▶ WHAT IS EXPECTED: The answer is the exact run of lines in the listing below from the line containing "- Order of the" up to and including the line containing "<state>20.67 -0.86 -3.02", with pictures removed.

============================================================

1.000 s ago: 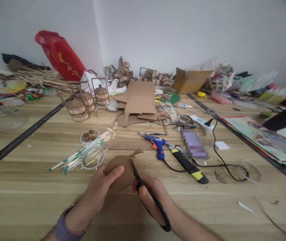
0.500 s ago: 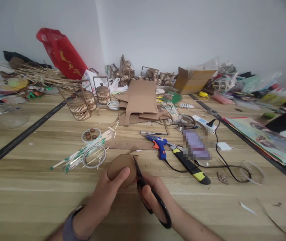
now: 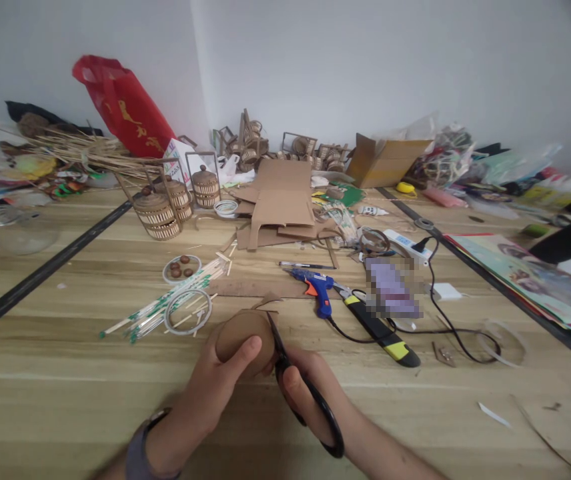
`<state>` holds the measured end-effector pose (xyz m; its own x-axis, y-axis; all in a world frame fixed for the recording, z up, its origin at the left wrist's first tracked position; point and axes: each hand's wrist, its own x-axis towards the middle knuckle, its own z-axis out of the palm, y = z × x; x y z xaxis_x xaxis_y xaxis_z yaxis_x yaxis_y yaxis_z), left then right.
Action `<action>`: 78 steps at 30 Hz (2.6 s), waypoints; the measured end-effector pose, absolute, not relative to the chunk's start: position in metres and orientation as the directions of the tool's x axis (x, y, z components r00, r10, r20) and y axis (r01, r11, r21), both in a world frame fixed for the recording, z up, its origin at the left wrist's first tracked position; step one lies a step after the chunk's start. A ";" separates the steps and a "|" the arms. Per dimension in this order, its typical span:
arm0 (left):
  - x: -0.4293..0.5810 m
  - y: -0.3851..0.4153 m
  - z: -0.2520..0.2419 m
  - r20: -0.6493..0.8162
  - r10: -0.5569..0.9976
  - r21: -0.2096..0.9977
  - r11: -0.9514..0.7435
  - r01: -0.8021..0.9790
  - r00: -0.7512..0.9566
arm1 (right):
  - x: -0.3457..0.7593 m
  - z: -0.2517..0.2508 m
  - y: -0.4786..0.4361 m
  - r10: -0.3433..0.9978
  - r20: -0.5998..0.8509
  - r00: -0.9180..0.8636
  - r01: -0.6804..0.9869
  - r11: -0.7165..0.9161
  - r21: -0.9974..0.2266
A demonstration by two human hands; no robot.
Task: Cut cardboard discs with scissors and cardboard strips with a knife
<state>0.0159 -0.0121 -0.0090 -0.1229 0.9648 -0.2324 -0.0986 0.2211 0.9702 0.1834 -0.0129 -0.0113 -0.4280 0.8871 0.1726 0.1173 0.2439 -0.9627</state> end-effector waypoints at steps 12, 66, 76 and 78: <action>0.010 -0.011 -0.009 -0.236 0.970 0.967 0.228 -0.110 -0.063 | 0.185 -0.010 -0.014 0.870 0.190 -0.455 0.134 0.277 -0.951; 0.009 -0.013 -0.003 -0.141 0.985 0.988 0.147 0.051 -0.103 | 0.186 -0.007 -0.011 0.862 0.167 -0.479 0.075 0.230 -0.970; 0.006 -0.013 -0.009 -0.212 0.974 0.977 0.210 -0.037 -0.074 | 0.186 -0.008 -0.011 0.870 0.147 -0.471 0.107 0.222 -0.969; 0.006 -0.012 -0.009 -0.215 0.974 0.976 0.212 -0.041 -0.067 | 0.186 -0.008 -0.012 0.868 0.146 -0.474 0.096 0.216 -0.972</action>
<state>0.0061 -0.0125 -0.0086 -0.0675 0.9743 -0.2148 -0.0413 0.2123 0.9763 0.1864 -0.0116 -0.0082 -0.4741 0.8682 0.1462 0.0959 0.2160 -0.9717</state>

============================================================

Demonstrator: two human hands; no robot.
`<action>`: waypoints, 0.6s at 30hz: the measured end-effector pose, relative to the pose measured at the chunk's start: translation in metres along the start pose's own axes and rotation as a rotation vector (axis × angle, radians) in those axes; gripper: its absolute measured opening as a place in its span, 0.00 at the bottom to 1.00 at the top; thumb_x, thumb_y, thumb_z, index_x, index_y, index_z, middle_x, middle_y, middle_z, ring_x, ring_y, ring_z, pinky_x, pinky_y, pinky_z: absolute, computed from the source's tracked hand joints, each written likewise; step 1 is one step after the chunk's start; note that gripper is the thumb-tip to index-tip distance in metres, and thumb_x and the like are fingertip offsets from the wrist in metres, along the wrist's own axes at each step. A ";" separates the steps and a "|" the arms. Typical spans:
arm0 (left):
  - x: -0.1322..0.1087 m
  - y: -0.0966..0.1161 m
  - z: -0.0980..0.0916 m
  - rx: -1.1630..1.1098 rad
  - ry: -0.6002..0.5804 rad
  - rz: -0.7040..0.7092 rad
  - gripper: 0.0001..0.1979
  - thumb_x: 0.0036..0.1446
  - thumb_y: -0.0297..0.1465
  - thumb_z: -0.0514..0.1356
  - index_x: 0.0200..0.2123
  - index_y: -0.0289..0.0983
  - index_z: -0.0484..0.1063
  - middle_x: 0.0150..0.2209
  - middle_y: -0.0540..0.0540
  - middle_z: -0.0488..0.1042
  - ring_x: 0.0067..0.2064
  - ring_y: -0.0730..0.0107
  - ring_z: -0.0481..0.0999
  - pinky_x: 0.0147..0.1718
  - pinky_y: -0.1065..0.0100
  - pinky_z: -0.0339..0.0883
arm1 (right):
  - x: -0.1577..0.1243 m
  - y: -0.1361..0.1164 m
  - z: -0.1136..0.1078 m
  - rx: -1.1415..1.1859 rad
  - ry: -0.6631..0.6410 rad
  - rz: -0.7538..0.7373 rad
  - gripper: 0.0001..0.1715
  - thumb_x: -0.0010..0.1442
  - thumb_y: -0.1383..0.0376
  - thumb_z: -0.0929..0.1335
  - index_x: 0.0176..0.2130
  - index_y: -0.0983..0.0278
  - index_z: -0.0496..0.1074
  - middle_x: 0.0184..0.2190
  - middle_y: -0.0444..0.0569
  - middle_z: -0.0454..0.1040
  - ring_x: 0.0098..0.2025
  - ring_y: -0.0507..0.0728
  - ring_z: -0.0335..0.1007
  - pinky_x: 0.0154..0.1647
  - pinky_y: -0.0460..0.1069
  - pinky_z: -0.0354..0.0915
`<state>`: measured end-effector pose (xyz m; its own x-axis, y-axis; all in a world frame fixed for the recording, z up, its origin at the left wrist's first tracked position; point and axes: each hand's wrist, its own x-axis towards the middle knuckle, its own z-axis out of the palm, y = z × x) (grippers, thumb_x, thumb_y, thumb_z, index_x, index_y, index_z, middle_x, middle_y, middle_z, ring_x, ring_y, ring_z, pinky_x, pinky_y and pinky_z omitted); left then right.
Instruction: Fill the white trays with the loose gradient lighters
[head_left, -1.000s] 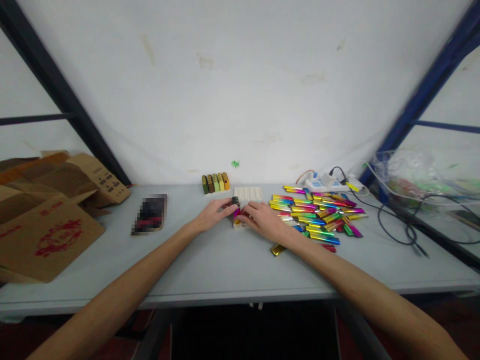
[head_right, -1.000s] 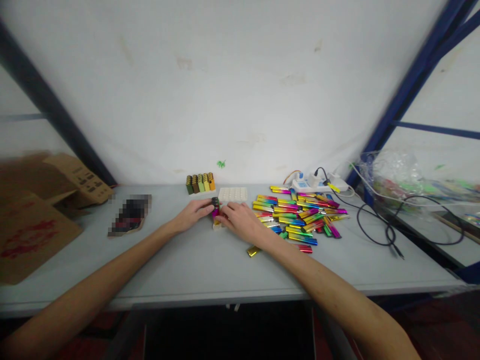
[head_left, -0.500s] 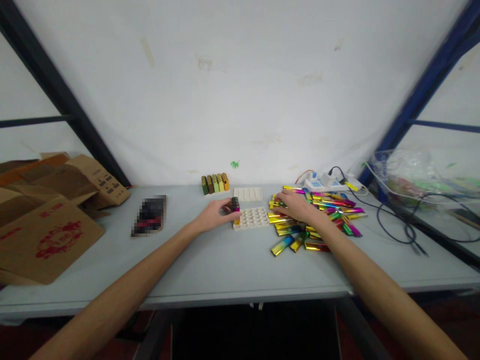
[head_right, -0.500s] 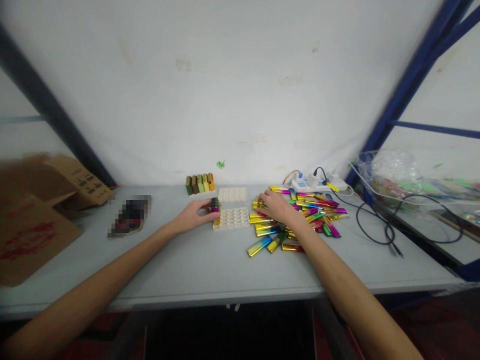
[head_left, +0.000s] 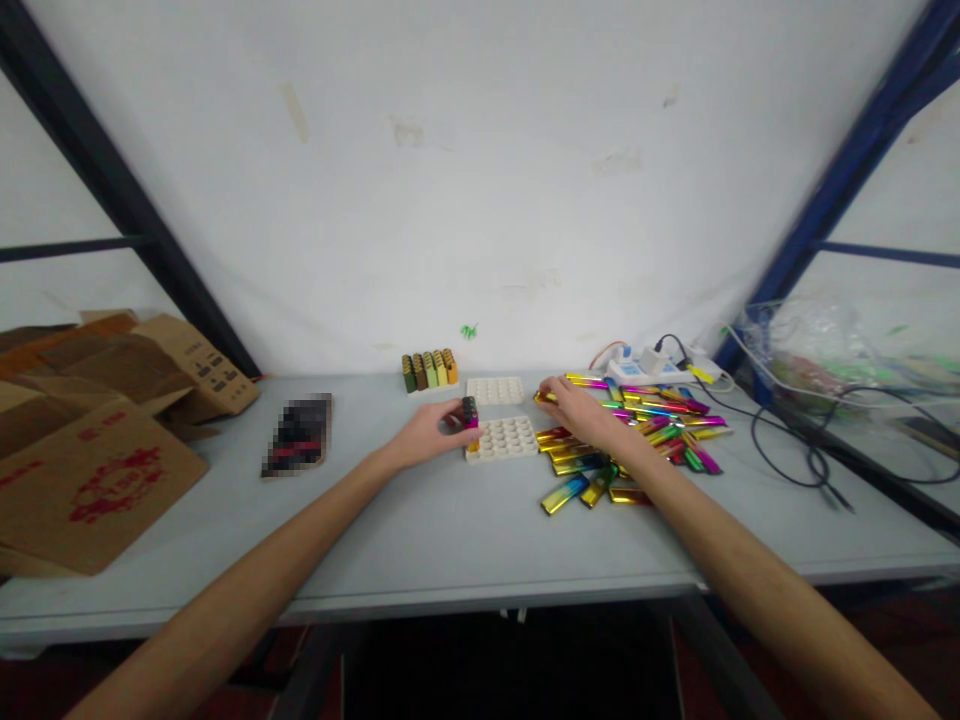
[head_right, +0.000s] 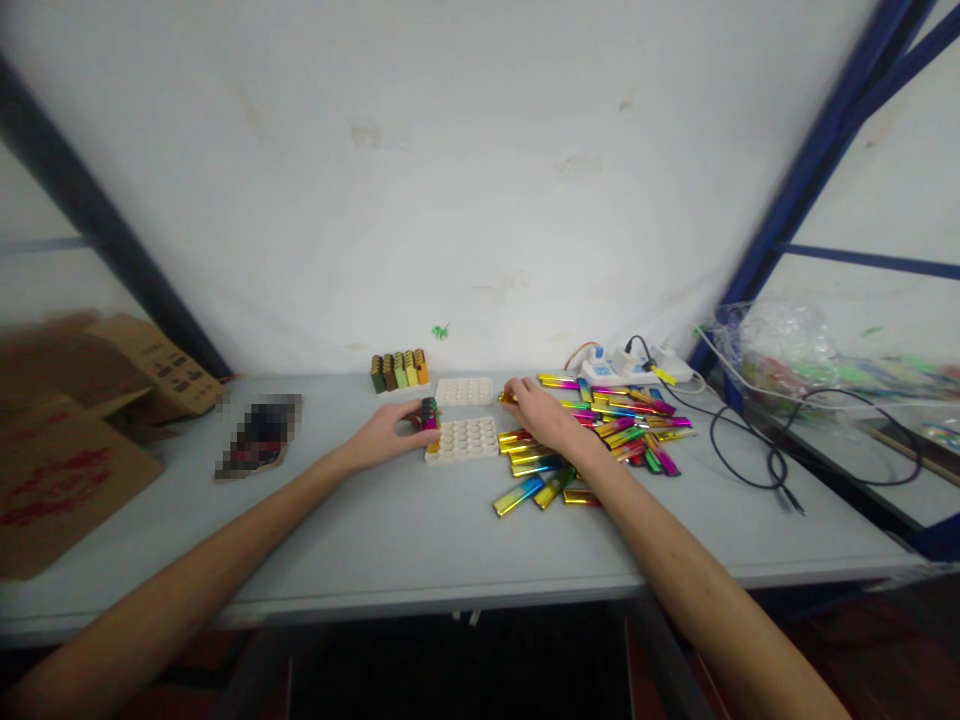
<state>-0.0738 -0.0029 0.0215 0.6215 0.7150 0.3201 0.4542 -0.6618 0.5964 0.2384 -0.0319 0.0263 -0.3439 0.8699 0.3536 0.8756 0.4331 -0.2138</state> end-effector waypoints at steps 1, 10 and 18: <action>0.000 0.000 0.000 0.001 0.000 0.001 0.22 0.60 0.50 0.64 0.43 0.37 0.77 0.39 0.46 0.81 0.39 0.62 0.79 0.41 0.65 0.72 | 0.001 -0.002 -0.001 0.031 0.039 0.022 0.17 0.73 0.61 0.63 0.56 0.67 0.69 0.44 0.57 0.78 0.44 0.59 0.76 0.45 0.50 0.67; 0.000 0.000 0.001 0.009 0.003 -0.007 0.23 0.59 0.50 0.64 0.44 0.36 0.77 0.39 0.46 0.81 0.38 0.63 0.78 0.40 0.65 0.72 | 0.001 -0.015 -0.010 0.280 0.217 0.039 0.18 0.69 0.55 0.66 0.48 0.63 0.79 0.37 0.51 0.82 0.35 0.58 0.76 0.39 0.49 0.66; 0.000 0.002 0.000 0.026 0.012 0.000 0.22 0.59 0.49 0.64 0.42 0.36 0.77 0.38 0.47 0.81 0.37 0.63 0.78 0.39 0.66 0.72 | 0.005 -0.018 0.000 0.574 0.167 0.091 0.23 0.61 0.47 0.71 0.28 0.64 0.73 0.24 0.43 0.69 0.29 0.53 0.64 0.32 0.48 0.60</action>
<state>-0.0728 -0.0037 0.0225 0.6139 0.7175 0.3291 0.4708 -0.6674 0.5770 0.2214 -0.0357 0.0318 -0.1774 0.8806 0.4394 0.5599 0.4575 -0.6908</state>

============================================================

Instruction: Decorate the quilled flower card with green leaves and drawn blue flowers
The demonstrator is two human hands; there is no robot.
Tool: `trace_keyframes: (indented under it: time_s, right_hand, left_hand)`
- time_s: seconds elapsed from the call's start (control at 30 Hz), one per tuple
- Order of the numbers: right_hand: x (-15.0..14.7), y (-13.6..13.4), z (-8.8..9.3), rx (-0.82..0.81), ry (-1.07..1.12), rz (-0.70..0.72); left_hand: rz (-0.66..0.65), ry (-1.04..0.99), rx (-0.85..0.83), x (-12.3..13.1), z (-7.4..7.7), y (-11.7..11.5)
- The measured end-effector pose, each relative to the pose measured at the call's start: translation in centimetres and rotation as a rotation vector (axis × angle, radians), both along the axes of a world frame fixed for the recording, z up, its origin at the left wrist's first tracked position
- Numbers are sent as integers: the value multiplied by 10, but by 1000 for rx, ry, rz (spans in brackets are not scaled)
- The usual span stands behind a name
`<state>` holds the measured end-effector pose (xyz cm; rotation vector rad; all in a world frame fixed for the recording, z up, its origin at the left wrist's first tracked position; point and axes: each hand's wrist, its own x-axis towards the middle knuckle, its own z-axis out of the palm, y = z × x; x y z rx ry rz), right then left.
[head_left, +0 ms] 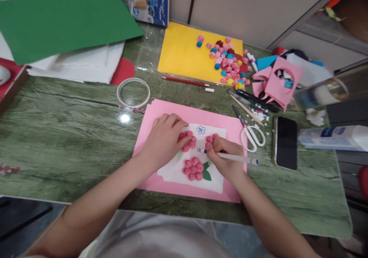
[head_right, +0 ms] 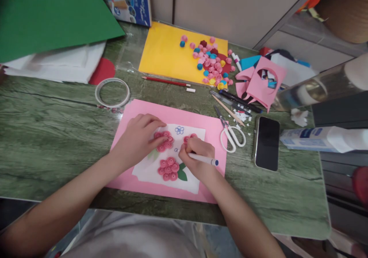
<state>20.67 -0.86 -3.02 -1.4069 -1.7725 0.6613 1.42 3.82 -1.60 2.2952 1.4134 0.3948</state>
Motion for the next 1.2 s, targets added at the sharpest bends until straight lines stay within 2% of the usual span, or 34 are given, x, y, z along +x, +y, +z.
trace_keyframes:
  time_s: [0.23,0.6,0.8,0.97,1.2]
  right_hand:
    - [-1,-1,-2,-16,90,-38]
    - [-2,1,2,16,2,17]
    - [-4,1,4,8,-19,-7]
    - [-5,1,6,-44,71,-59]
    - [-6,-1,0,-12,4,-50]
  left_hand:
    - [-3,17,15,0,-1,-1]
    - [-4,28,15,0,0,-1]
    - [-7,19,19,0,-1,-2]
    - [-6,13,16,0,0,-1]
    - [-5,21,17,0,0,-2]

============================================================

▶ WRITTEN RESPONSE:
- Order of the numbers: right_hand: x (-15.0..14.7), y (-13.6..13.4), z (-8.8..9.3), rx (-0.82..0.81), ry (-1.07..1.12), rz (-0.70..0.72); left_hand: rz (-0.66..0.65), ry (-1.04..0.99), rx (-0.85..0.83), x (-12.3..13.1), z (-7.4..7.7), y (-11.7..11.5)
- The measured end-effector pose, each relative to the pose measured at the call's start: translation in centimetres and rotation as a rotation vector (axis × angle, radians), both along the axes of a world frame fixed for the recording, z up, its origin at the left wrist's first tracked position
- Numbers are sent as integers: the value multiplied by 10, but by 1000 for rx, ry, rz (spans in brackets are not scaled)
- The usual span stands behind a name
`<state>` holds the measured end-effector pose (xyz cm; rotation vector rad; all in a world frame fixed for the recording, z up, its origin at the left wrist's first tracked position; point and axes: each hand's wrist, its own x-axis towards the middle knuckle, its own z-axis out of the palm, y = z × x; x y z rx ry rz), right then left.
[head_left, +0 ms] 
[head_right, +0 ms] 
<state>20.67 -0.86 -3.02 -1.4069 -1.7725 0.6613 1.42 3.82 -1.60 2.2952 1.4134 0.3948</state>

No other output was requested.